● PROBLEM TO SOLVE:
Only the lines from the top of the data through the line with "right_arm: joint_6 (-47" should be repeated, each exactly as written.
===== DATA SECTION
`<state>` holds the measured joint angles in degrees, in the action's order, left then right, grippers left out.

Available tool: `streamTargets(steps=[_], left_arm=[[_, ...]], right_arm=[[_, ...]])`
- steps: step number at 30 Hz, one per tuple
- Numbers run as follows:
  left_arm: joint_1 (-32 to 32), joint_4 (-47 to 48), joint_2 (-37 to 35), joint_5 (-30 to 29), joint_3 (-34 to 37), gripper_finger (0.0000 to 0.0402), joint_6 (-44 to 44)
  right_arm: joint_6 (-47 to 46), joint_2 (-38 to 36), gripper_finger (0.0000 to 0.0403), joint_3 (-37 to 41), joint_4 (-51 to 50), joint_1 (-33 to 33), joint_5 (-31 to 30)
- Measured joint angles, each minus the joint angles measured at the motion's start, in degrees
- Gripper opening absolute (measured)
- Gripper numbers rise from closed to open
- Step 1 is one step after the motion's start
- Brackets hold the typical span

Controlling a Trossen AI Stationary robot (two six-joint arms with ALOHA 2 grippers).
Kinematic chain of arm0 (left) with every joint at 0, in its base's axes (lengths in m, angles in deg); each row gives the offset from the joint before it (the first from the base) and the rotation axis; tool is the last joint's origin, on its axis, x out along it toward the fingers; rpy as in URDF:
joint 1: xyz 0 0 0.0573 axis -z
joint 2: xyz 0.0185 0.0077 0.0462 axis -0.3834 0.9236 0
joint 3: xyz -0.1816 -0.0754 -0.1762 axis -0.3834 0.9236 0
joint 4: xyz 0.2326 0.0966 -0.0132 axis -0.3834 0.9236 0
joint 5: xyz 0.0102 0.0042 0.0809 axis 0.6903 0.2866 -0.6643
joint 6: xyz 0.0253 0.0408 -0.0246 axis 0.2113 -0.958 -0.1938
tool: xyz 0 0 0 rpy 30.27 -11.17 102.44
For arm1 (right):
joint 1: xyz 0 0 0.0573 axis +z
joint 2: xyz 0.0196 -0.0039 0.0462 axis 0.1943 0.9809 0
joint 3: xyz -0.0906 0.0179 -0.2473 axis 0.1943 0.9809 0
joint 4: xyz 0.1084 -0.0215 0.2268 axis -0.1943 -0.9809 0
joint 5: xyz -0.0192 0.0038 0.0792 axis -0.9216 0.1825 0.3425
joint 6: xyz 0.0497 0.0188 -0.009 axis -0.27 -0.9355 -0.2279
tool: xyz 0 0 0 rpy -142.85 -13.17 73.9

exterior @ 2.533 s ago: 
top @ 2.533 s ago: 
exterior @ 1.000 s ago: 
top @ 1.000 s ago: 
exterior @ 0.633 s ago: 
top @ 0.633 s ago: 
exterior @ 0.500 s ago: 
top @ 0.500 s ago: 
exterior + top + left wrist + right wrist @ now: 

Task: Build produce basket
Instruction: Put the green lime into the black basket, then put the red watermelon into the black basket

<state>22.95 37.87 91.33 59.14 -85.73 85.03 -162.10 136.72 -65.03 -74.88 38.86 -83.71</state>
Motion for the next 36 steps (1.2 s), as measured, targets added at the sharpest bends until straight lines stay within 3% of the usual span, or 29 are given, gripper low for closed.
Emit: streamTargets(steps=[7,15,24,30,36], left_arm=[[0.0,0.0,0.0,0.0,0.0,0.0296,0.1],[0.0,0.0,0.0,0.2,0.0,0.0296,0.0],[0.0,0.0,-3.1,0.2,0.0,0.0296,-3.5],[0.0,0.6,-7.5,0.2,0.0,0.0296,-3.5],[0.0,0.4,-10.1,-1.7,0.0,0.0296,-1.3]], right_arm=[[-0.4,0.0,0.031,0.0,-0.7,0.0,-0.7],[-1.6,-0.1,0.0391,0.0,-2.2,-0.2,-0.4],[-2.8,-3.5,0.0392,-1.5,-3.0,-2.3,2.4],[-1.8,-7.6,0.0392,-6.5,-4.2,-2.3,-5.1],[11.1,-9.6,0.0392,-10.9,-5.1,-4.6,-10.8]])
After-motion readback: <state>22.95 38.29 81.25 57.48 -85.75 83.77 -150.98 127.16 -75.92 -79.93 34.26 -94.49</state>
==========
● TASK ANSWER:
`<state>` holds the measured joint angles in degrees, in the action's order, left then right, grippers left out.

Available tool: `streamTargets(steps=[_], left_arm=[[_, ...]], right_arm=[[_, ...]])`
- steps: step number at 30 Hz, one per tuple
- Numbers run as follows:
  left_arm: joint_1 (-32 to 32), joint_4 (-47 to 48), joint_2 (-37 to 35), joint_5 (-30 to 29), joint_3 (-34 to 37), gripper_finger (0.0000 to 0.0402), joint_6 (-44 to 44)
  right_arm: joint_6 (-47 to 46), joint_2 (-38 to 36), gripper_finger (0.0000 to 0.0403), joint_3 (-37 to 41), joint_4 (-51 to 50), joint_1 (-33 to 33), joint_5 (-31 to 30)

For this exercise, nothing more remains to be done.